Environmentalist group Sierra Club says it’s concerned about cuts to federal funds for Kentucky farmers.
The Local Food Purchase Assistance and Local Food for Schools programs were included in the Inflation Reduction Act, a Biden-era climate spending bill that passed three years ago. Those programs gave farmers contracts to send crops to local food banks and schools.
The USDA cut around $1 billion worth of funding to those programs last month.
Hank Graddy leads the Kentucky Sierra Club’s Healthy Food, Healthy Earth program. He says those cuts take away what was guaranteed money for farmers.

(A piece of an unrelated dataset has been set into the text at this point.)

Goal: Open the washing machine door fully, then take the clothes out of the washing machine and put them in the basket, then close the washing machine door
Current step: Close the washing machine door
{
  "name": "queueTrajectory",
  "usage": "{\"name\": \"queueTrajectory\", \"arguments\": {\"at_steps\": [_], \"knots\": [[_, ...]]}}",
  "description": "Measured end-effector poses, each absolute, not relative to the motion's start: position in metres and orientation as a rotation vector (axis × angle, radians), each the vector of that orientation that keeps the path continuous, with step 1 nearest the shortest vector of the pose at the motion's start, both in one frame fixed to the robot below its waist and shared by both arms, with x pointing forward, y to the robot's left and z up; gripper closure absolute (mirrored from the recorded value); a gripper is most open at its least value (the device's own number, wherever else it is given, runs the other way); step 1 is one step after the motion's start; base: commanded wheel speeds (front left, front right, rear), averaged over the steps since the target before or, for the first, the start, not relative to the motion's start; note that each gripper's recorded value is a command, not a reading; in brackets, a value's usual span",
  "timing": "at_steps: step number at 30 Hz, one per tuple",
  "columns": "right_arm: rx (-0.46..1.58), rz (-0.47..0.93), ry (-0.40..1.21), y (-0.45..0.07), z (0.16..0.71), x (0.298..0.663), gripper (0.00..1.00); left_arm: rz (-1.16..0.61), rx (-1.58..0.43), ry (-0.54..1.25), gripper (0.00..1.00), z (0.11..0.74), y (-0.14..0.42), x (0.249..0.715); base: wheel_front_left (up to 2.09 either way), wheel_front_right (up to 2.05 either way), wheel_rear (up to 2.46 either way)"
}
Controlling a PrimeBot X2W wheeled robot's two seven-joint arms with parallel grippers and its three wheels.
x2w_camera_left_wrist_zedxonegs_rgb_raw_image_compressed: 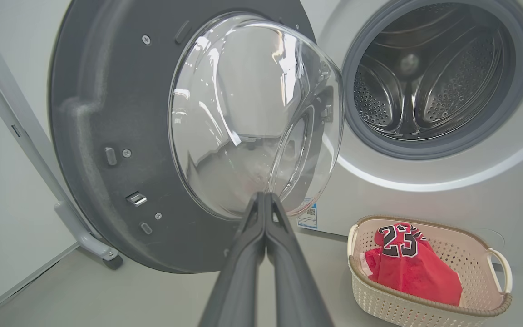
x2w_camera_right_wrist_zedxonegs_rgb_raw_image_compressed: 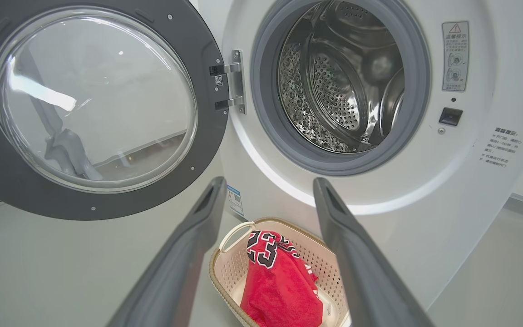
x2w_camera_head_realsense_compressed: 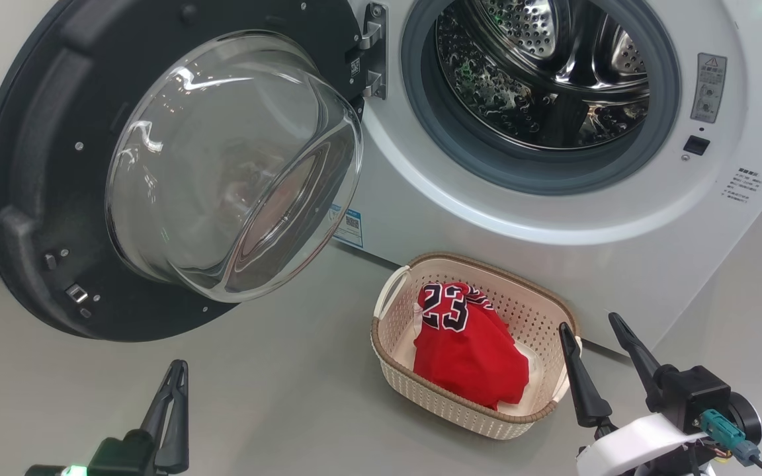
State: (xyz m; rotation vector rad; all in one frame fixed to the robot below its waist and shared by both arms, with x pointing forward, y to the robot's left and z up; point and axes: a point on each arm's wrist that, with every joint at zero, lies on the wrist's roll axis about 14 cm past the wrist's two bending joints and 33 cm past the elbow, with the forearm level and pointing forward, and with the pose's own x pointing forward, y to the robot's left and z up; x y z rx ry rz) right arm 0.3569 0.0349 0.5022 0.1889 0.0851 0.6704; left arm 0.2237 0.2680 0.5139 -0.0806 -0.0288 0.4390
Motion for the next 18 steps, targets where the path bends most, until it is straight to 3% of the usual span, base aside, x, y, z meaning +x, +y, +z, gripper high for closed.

“They were very excited about this program, and a number of them were disadvantaged farmers and Black farmers, and they were excited, and I was excited,” Graddy said. “This looked like a program that had a lot of promise. It's now been eliminated.”

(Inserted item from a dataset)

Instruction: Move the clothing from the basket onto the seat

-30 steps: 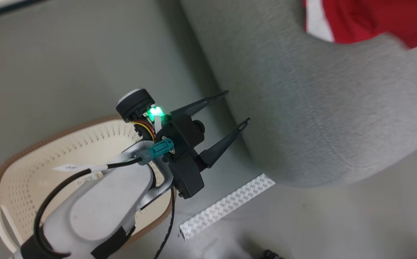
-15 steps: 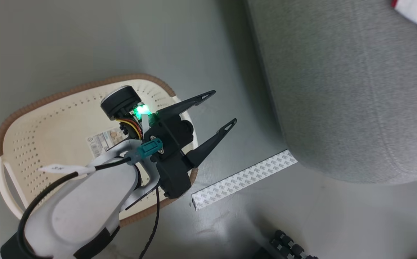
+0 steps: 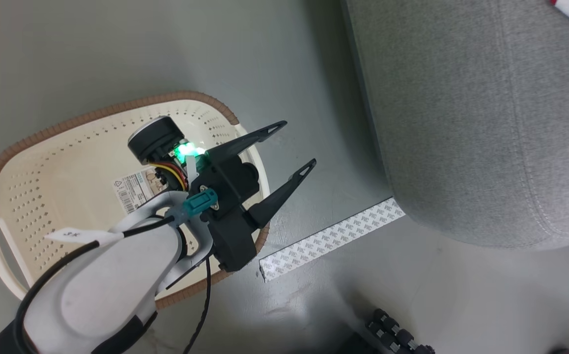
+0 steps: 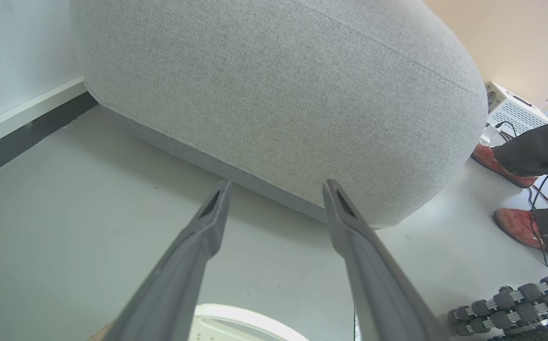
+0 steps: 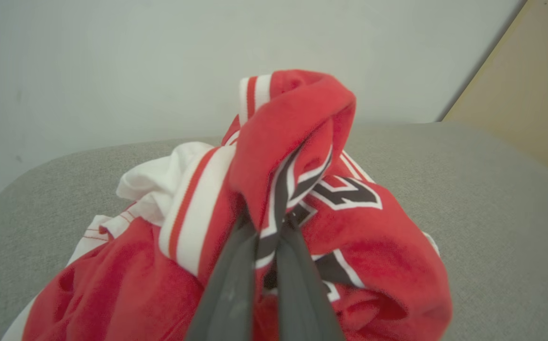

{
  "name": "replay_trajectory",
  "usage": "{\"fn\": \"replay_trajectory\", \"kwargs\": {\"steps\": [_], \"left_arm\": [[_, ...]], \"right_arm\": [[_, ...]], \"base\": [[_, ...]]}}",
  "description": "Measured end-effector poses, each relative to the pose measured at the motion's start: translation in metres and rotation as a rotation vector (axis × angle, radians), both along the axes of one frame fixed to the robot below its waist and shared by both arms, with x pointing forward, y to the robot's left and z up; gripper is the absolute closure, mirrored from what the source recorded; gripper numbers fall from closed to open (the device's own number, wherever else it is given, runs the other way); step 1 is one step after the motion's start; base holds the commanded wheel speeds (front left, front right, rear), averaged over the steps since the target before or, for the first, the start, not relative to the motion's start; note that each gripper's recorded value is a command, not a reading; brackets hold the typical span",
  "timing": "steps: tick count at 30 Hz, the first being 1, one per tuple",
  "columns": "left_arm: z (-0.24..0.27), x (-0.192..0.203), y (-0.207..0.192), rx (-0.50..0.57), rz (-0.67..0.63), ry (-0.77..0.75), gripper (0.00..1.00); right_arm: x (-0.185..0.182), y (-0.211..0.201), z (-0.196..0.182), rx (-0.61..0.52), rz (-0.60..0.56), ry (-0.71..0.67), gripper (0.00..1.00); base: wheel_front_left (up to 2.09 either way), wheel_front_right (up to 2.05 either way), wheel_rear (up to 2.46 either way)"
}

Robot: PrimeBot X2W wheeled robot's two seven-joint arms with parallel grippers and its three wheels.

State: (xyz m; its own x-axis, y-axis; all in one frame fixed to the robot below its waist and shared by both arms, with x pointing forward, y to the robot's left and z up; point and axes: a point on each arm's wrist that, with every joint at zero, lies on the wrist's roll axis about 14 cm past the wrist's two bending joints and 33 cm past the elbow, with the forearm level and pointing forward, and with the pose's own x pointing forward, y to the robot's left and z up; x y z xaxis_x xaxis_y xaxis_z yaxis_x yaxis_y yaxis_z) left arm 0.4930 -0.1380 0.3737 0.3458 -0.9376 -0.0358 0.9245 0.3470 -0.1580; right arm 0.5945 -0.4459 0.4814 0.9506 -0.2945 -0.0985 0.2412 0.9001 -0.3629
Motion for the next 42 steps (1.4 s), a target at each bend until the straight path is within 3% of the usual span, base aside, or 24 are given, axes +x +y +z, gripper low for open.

Graddy says other cuts could also impact sustainable farming practices in favor of more industrialized operations. Around $20 billion for farm conservation work was included in the Inflation Reduction Act.
“This 20 billion was earmarked to go to them, those programs, and help farmers become more resilient, become better prepared for heavy rains, better prepared to survive drought,” Graddy said.
The Trump administration froze funding from the act earlier this year, and was ordered to resume funding by a federal judge last week.